_TASK DESCRIPTION_: Would you please output the data exactly, omitting no line?

────────

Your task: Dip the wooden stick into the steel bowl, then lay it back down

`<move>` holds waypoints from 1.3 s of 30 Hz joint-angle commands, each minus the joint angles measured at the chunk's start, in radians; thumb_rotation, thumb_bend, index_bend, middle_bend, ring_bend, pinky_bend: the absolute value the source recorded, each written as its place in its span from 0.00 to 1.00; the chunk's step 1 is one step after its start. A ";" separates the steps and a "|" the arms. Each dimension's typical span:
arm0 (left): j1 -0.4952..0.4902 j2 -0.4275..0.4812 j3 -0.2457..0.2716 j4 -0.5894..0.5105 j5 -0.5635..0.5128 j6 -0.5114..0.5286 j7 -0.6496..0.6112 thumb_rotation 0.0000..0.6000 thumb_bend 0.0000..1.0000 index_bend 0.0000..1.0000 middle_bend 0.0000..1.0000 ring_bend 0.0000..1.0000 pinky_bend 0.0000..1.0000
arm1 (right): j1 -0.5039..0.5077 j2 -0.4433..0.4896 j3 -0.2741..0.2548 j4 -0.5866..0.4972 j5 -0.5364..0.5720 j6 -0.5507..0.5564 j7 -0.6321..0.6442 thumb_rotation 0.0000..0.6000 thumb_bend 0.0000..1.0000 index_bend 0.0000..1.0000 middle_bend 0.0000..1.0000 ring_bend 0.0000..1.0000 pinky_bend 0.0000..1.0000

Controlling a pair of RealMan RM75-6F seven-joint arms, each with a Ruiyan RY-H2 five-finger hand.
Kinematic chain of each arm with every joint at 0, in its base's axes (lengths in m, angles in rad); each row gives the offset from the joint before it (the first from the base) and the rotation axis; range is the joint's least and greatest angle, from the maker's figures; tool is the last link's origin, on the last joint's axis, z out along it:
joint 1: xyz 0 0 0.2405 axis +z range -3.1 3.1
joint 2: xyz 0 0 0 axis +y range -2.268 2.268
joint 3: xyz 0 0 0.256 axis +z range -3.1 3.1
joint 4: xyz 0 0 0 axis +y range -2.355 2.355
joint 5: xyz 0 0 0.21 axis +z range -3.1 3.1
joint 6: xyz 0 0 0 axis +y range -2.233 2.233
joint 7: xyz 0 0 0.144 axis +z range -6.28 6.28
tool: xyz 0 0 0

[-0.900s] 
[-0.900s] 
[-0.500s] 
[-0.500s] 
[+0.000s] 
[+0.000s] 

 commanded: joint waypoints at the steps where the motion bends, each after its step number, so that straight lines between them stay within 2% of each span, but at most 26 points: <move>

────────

_YOUR SOLUTION_:
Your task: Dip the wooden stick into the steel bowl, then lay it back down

`<move>` holds waypoints from 1.3 s of 30 Hz joint-angle commands, each minus the joint angles measured at the chunk's start, in radians; thumb_rotation, thumb_bend, index_bend, middle_bend, ring_bend, pinky_bend: the absolute value the source recorded, each written as its place in its span from 0.00 to 1.00; the chunk's step 1 is one step after its start. A ";" separates the steps and a "|" the arms. Each dimension's typical span:
arm0 (left): j1 -0.4952..0.4902 j2 -0.4275..0.4812 j3 -0.2457..0.2716 j4 -0.5894..0.5105 j5 -0.5635..0.5128 j6 -0.5114..0.5286 j7 -0.6496..0.6112 thumb_rotation 0.0000..0.6000 thumb_bend 0.0000..1.0000 index_bend 0.0000..1.0000 middle_bend 0.0000..1.0000 ring_bend 0.0000..1.0000 pinky_bend 0.0000..1.0000
arm1 (right): j1 -0.5039..0.5077 j2 -0.4433..0.4896 j3 -0.2741..0.2548 j4 -0.5866..0.4972 j5 -0.5364..0.5720 j6 -0.5507..0.5564 j7 -0.6321..0.6442 thumb_rotation 0.0000..0.6000 thumb_bend 0.0000..1.0000 index_bend 0.0000..1.0000 middle_bend 0.0000..1.0000 ring_bend 0.0000..1.0000 pinky_bend 0.0000..1.0000

Controlling a pair of RealMan RM75-6F seven-joint arms, each with a Ruiyan RY-H2 five-finger hand.
Kinematic chain of each arm with every joint at 0, in its base's axes (lengths in m, angles in rad); each row gives the offset from the joint before it (the first from the base) and the rotation axis; range is the joint's least and greatest angle, from the maker's figures; tool is the last link's origin, on the last joint's axis, z out along it:
joint 1: xyz 0 0 0.2405 axis +z range -3.1 3.1
joint 2: xyz 0 0 0 axis +y range -2.268 2.268
joint 3: xyz 0 0 0.256 axis +z range -3.1 3.1
joint 4: xyz 0 0 0 axis +y range -2.355 2.355
joint 5: xyz 0 0 0.21 axis +z range -3.1 3.1
joint 6: xyz 0 0 0 axis +y range -2.233 2.233
joint 7: xyz 0 0 0.144 axis +z range -6.28 6.28
tool: xyz 0 0 0

[-0.900s] 
[-0.900s] 
[-0.500s] 
[-0.500s] 
[+0.000s] 
[+0.000s] 

 commanded: joint waypoints at the steps where the motion bends, each after its step number, so that straight lines between them stay within 2% of each span, but at most 26 points: <move>

The exercise concludes with this answer.